# Recorded data:
=======

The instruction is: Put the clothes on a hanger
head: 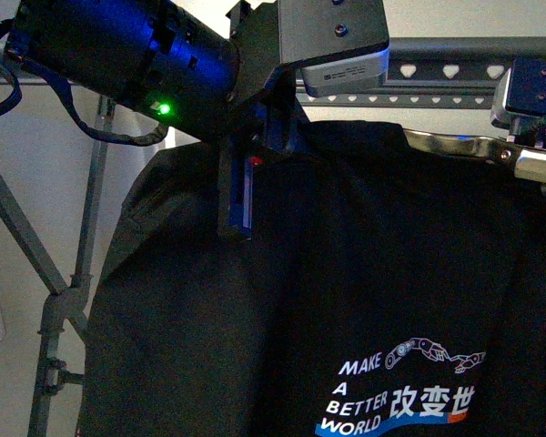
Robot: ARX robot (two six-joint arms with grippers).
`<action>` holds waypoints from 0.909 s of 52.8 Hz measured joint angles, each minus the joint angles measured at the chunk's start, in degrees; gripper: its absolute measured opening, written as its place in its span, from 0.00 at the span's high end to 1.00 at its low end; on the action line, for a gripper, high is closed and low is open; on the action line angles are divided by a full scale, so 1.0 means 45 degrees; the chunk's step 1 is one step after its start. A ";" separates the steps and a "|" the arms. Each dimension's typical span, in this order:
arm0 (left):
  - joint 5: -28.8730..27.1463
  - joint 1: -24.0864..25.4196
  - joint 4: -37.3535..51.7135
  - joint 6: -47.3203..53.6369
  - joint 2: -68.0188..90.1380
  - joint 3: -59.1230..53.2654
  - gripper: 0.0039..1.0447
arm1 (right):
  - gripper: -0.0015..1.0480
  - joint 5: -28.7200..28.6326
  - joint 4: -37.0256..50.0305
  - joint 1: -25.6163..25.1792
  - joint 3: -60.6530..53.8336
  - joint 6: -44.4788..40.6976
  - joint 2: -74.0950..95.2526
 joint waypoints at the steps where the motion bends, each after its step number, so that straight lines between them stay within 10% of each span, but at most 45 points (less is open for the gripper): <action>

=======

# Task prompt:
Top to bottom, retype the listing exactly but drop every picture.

# Problem solution:
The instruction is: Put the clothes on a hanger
head: 
Robot: ARX robot (two six-joint arms with grippers).
`<action>` holds waypoints from 0.909 s of 52.8 Hz measured joint angles, each minus the joint angles measured at the chunk's start, in degrees; gripper: its absolute measured opening, written as its place in its span, from 0.00 at the span's high end to 1.00 at its low end; on the action line, for a gripper, high is closed and low is open; on the action line angles are divided by a full scale, so 1.0 means 45 degrees; the chunk's step 1 is one step after its start. A ";" separates the steps and a "|" the arms. Each dimension's typical span, in this order:
arm0 (left):
  - joint 5: -28.8730..27.1463
  - joint 1: -24.0864..25.4196
  - joint 4: -37.3535..51.7135
  - joint 6: -47.3203..53.6369
  - joint 2: -68.0188..90.1380
  - joint 3: -59.1230..53.2654
  - gripper: 0.0039..1.0447
arm1 (right):
  - gripper: -0.0015..1.0480
  - joint 5: -28.7200..28.6326
  - joint 4: -37.0256..50.0305
  - joint 1: -25.6163..25.1792
  - joint 3: -60.6530..53.8336
  - joint 6: -44.4788..40.6976
  - joint 2: -74.0950..95.2526
 joint waypoints at the steps where the motion bends, each after its step number, so that straight lines between them stay within 10% of each span, but at most 45 points (less is open for the gripper): <action>

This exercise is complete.